Where it applies would be a chain (pipeline) of ContentHandler
instances driven from the event generator, especially when they are
dynamically assembled.

B) Is it actually possible for the SAX event generator to guarantee
    to the consumer that it will receive the EndDocument() event?

The general answer would be no. The reason is that the connection
between event generator and consumer can cross process boundaries.
Especially remote call-backs simply cannot guarantee that EndDocument()
will be called on the consumer, but even inter-process calls on the same
machine are not fail-safe. That makes it impossible to fulfill the
EndDocument() contract on anything but in-process call-backs
(as long as the hardware has no problem, of course).

In practice, non-local SAX call-backs will rarely be used, but it is not
a completely unrealistic use case either.

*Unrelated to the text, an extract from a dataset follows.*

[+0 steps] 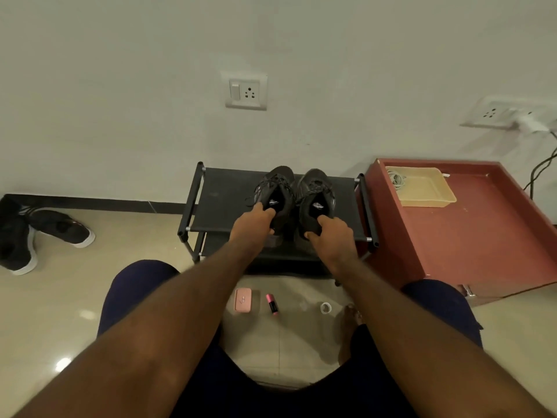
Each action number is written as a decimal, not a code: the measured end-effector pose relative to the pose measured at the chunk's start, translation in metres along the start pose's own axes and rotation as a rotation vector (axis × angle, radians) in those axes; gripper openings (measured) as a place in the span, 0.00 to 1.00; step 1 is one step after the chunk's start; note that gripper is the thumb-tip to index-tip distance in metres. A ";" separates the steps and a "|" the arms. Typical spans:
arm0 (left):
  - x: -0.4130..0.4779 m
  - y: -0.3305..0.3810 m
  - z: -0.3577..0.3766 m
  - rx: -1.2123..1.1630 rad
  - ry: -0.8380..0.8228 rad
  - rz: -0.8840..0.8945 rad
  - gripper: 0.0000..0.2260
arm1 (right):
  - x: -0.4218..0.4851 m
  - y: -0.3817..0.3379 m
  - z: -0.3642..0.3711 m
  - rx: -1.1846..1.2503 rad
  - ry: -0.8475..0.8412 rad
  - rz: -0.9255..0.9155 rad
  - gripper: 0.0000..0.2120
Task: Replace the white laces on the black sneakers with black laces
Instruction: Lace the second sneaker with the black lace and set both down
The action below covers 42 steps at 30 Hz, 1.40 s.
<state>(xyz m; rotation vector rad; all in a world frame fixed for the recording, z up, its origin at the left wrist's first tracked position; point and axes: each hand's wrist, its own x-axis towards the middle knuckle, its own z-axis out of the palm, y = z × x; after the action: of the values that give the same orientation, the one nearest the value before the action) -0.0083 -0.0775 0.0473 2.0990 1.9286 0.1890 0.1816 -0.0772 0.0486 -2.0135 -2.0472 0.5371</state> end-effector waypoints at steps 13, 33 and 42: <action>-0.112 0.025 -0.004 -0.005 -0.063 0.007 0.15 | -0.116 -0.007 -0.022 0.086 -0.082 -0.035 0.11; -0.145 0.037 0.030 -0.066 -0.228 -0.012 0.12 | -0.129 0.013 -0.008 0.096 -0.397 0.016 0.08; -0.089 0.018 0.080 -0.050 -0.230 -0.112 0.12 | -0.073 0.032 0.050 0.185 -0.423 0.116 0.05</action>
<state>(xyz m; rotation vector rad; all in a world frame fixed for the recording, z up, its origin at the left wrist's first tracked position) 0.0233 -0.1760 -0.0150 1.8840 1.8765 -0.0266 0.1939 -0.1555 -0.0025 -2.0479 -2.0064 1.2183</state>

C) So how would one deal with a scenario where the final call to
    EndDocument() is not guaranteed?

The cleanup routines normally called from EndDocument() should also
be callable from Finalize(), or any other "Reset()" kind of method.
So, once the consumer gets notified of the end of the event stream
(successful or not), the cleanup should proceed.

- For in-process consumers (.NET), driving the event generation:
   On return from Parse(), call EndDocument() (or the equivalent cleanup code)
   if it has not been called yet.

- For in-process consumers (.NET) not driving the event generation
   (downstream modules in a content handler chain):
   This depends if the consumer has knowledge of how it is going to
   be called. If it knows it will never be called across process boundaries,
   then it should assume that EndDocument() will be called. Otherwise it is the
   same case as for out-of-process consumers. See below.

- For out-of-process consumers:
   The "end-of-document" cleanup code should be put into a separate method
   callable from several points - from EndDocument() and  from Finalize(), or
   any other "Reset()" kind of method. It is the responsibility of whatever
   controller/container operates the consumer to make sure it gets notified
   of any communication errors. The SAX event generator cannot make such
   guarantees.

SUMMARY

It seems one has to separate the IXmlReader.Parse() method (and its 
equivalents) from the contract defined for IContentHandler. Exceptions thrown 
during Parse() may or may not be detectable by the event consumer and 
therefore should not have an influence on the contract.

Even if one requires that the SAX event generator must always make a call to 
IContentHandler.EndDocument() (when StartDocument() was called), one cannot 
guarantee that the SAX consumer will also receive that event. This means, the 
SAX consumer has to be aware of how it communicates with the SAX generator.

So let's then phrase the requirements again:

===========
For a stream of SAX events that represent an XML document, the SAX event 
producer must call IContentHandler.StartDocument() exactly once, *before* any 
part of the input, on which the SAX events are based, is processed.

IContentHandler.EndDocument() *must* be called by the SAX event producer 
exactly once as the last event in a SAX event stream initiated by a 
IContentHandler.StartDocument() call, regardless of any exceptional or error 
situation encountered. Depending on the call communication mechanism, however, 
this is no guarantee that the SAX event consumer will also receive that call.
===========

Note: It seems to me this covers Jeff's requirements a) to e) above and makes 
it clear that this not only applies to the standard configuration of calling 
IXmlReader.Parse() on a SAX parser - for which these requirements would not 
strictly be necessary - but more generally to any sequence of SAX events that 
represent an XML document.

Karl